Re: [Patch, RTL] Eliminate redundant vec_select moves.
- From: Richard Sandiford <rdsandiford at googlemail dot com>
- To: Tejas Belagod <tbelagod at arm dot com>
- Cc: "gcc-patches\ at gcc dot gnu dot org" <gcc-patches at gcc dot gnu dot org>
- Date: Thu, 07 Nov 2013 14:48:02 +0000
- Subject: Re: [Patch, RTL] Eliminate redundant vec_select moves.
- Authentication-results: sourceware.org; auth=none
- References: <527A4309 dot 70209 at arm dot com> <8738n9sj8o dot fsf at talisman dot default> <527A5EF4 dot 5090505 at arm dot com> <87y551r01p dot fsf at talisman dot default> <527A7612 dot 2080406 at arm dot com> <877gcll9ht dot fsf at talisman dot default> <527BA073 dot 30900 at arm dot com>
Tejas Belagod <tbelagod@arm.com> writes:
> Richard Sandiford wrote:
>> Tejas Belagod <tbelagod@arm.com> writes:
>>> Richard Sandiford wrote:
>>>> Tejas Belagod <tbelagod@arm.com> writes:
>>>>> Richard Sandiford wrote:
>>>>>> Tejas Belagod <tbelagod@arm.com> writes:
>>>>>>> + /* This is big-endian-safe because the elements are kept in target
>>>>>>> + memory order.

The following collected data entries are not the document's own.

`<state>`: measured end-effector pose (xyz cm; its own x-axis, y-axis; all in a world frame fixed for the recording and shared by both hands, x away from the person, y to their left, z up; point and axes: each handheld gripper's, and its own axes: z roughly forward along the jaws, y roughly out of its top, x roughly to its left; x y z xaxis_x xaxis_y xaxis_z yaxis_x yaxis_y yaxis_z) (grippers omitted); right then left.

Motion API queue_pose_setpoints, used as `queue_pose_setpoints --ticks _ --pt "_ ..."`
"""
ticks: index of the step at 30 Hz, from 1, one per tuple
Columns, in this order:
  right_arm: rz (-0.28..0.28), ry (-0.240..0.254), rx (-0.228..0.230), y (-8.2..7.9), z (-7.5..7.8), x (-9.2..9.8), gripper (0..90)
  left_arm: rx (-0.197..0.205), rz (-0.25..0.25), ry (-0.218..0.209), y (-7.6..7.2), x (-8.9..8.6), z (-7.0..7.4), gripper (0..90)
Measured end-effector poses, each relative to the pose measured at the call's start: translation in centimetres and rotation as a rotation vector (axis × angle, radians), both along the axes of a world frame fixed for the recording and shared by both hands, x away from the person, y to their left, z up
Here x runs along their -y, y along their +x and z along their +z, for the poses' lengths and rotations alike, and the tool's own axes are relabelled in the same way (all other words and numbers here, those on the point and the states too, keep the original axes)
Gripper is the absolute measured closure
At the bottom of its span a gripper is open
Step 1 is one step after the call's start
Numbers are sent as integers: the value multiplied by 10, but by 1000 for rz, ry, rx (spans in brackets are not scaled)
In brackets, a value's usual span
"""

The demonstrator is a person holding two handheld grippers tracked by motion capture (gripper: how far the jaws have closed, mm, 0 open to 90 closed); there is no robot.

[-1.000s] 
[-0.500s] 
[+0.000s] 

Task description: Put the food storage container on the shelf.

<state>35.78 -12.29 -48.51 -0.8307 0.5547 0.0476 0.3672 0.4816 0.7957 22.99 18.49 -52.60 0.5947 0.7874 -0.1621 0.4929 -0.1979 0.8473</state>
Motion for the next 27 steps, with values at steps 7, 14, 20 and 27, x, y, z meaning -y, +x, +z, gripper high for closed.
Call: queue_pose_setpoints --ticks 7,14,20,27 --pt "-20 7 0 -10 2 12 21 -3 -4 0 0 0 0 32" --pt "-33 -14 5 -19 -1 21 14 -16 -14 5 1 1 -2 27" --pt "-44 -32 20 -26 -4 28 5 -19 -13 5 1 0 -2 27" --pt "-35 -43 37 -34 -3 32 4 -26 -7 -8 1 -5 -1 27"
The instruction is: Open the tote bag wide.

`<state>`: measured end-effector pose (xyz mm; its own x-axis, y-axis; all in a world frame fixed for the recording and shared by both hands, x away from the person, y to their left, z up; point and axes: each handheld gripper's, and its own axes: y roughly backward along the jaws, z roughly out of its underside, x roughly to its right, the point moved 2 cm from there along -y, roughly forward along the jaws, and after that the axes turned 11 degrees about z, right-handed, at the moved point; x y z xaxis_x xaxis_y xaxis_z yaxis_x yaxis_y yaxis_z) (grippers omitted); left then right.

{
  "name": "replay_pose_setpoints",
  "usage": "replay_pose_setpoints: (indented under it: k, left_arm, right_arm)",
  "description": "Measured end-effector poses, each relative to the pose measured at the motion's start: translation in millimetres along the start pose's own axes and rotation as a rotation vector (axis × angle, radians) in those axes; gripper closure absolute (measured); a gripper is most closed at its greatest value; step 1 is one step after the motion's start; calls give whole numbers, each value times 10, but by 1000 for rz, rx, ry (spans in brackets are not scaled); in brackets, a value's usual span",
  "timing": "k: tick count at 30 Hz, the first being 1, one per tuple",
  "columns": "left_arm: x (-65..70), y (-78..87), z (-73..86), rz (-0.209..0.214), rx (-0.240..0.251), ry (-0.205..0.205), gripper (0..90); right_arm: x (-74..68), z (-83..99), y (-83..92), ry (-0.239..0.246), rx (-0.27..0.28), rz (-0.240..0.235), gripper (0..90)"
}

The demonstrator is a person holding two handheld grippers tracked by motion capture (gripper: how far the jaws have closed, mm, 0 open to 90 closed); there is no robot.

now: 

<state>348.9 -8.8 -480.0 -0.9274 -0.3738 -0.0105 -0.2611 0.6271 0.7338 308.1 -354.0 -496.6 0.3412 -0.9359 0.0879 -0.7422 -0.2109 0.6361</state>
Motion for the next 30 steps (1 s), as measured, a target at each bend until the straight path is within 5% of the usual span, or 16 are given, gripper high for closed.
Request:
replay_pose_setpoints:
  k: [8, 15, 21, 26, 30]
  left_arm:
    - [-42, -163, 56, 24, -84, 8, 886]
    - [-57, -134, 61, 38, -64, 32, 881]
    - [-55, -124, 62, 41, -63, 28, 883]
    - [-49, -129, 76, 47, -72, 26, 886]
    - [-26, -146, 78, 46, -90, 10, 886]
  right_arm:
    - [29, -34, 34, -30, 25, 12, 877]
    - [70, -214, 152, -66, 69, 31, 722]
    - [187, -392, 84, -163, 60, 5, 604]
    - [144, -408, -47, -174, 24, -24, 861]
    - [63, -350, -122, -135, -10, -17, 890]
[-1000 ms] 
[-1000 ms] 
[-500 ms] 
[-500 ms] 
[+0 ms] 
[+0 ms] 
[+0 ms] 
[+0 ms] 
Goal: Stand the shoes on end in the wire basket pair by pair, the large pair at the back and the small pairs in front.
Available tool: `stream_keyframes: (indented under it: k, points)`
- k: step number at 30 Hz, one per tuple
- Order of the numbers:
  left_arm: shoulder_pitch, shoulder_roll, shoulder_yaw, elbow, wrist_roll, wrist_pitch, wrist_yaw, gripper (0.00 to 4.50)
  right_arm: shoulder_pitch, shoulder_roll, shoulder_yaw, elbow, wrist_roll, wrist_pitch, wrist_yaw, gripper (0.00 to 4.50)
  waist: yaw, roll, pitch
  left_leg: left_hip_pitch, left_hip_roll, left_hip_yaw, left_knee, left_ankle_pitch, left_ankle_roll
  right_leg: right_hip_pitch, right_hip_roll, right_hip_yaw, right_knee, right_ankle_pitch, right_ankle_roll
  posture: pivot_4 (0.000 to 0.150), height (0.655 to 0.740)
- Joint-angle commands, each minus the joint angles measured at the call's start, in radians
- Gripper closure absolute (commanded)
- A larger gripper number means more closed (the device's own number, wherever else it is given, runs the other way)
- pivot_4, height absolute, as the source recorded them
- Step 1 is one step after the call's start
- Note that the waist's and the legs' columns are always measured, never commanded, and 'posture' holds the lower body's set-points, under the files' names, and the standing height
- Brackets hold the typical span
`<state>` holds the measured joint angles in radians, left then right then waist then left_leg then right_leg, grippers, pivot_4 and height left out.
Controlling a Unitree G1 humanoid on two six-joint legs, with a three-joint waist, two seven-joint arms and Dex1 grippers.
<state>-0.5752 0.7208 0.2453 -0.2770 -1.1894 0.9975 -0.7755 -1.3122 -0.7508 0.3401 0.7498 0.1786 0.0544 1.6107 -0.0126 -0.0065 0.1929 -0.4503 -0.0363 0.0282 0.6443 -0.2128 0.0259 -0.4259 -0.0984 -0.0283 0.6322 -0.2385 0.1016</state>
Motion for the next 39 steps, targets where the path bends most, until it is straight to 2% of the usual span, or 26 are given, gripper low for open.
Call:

So, for eg. PARALLEL element value of 2 is the
>>>>>>> same in
>>>>>>> + either endian-ness. */
>>>>>>> + if (GET_CODE (src) == VEC_SELECT
>>>>>>> + && REG_P (XEXP (src, 0)) && REG_P (dst)
>>>>>>> + && REGNO (XEXP (src, 0)) == REGNO (dst))
>>>>>>> + {
>>>>>>> + rtx par = XEXP (src, 1);
>>>>>>> + int i;
>>>>>>> +
>>>>>>> + for (i = 0; i < XVECLEN (par, 0); i++)
>>>>>>> + {
>>>>>>> + rtx tem = XVECEXP (par, 0, i);
>>>>>>> + if (!CONST_INT_P (tem) || INTVAL (tem) != i)
>>>>>>> + return 0;
>>>>>>> + }
>>>>>>> + return 1;
>>>>>>> + }
>>>>>>> +
>>>>>> I think for big endian it needs to be:
>>>>>>
>>>>>> INTVAL (tem) != i + base
>>>>>>
>>>>>> where base is something like:
>>>>>>
>>>>>> int base = GET_MODE_NUNITS (GET_MODE (XEXP (src, 0))) - XVECLEN (par, 0);
>>>>>>
>>>>>> E.g. a big-endian V4HI looks like:
>>>>>>
>>>>>> msb lsb
>>>>>> 0000111122223333
>>>>>>
>>>>>> and shortening it to say V2HI only gives the low 32 bits:
>>>>>>
>>>>>> msb lsb
>>>>>> 22223333
>>>>> But, in this case we want
>>>>>
>>>>> msb lsb
>>>>> 00001111
>>>> It depends on whether the result occupies a full register or not.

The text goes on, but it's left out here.